Task instructions -> For each line of the data below that holds "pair", copy the line.

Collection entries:
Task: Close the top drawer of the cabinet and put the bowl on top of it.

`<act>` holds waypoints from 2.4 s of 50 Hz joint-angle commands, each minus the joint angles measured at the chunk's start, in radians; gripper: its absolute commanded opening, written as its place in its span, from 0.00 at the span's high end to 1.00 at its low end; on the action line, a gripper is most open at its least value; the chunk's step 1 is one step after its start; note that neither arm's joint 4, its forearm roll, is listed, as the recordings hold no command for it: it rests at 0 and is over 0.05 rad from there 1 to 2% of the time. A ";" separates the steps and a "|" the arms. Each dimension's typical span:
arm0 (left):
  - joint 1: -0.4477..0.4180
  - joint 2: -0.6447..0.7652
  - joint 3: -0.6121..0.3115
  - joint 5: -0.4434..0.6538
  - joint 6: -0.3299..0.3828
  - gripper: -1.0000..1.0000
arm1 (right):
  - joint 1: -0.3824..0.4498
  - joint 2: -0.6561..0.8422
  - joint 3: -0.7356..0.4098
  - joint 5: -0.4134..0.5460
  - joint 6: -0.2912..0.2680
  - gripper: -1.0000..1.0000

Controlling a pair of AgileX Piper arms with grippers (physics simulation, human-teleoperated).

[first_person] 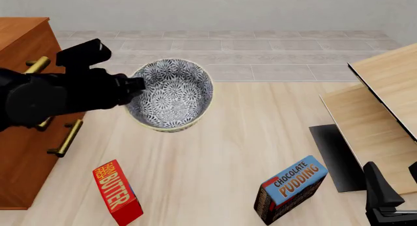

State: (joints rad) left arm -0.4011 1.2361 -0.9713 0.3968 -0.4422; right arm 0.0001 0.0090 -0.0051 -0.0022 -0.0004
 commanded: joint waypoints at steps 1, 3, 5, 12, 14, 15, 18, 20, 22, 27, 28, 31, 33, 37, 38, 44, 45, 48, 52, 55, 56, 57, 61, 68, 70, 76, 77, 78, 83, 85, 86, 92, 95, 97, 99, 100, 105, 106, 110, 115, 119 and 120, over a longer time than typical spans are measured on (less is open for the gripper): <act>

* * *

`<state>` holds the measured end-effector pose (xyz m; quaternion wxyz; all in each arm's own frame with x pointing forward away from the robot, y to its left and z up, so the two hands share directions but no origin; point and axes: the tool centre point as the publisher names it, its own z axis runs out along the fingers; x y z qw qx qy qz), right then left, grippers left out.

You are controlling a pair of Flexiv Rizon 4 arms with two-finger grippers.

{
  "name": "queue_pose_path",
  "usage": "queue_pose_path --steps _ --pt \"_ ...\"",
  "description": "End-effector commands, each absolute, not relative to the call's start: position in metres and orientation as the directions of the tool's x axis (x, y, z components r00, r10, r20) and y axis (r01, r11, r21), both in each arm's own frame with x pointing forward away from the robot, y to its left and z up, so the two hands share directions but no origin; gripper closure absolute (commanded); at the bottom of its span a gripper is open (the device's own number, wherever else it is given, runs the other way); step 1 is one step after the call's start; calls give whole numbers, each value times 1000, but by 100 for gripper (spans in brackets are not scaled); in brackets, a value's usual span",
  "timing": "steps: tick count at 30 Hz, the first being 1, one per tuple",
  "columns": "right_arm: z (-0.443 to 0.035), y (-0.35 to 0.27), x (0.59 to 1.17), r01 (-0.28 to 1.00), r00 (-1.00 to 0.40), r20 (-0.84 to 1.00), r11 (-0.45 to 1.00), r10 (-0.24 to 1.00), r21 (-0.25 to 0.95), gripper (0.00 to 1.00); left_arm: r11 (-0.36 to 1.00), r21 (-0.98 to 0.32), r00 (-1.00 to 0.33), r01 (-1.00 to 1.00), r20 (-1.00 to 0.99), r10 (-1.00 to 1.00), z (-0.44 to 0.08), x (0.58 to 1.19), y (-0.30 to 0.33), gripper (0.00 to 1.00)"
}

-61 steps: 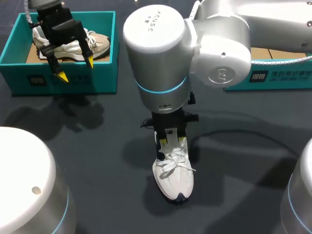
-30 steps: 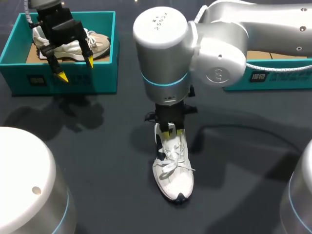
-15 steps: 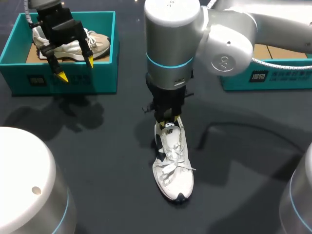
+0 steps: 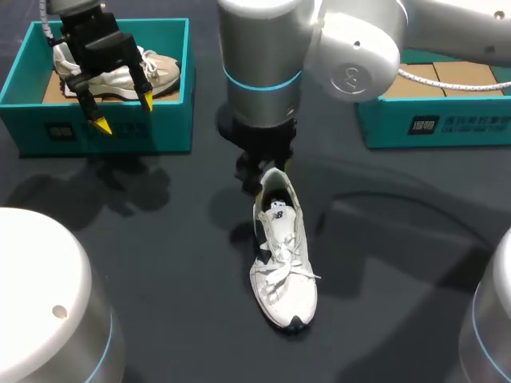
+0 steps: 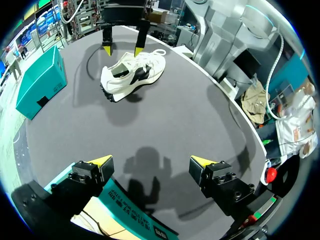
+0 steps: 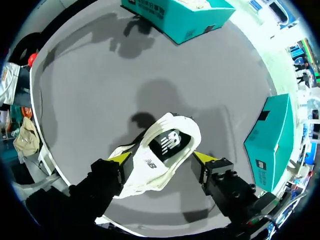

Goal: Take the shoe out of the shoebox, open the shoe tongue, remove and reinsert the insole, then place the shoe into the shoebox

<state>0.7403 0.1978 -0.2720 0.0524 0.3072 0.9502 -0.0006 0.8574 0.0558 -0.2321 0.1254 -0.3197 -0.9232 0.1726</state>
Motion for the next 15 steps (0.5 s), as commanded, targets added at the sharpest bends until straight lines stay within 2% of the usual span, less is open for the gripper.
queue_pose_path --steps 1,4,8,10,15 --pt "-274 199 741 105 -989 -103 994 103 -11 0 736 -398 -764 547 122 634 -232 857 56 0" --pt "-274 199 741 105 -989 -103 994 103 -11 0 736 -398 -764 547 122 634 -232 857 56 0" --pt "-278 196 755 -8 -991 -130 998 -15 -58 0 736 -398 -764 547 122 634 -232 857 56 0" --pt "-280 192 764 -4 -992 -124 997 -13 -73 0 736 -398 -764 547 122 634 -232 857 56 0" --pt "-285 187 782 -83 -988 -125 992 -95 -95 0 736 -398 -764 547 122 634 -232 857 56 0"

Response box ->
Controlling a pair of AgileX Piper arms with grippers (physics simulation, human-teleoperated).
You are controlling a pair of Flexiv Rizon 4 arms with two-finger grippers.

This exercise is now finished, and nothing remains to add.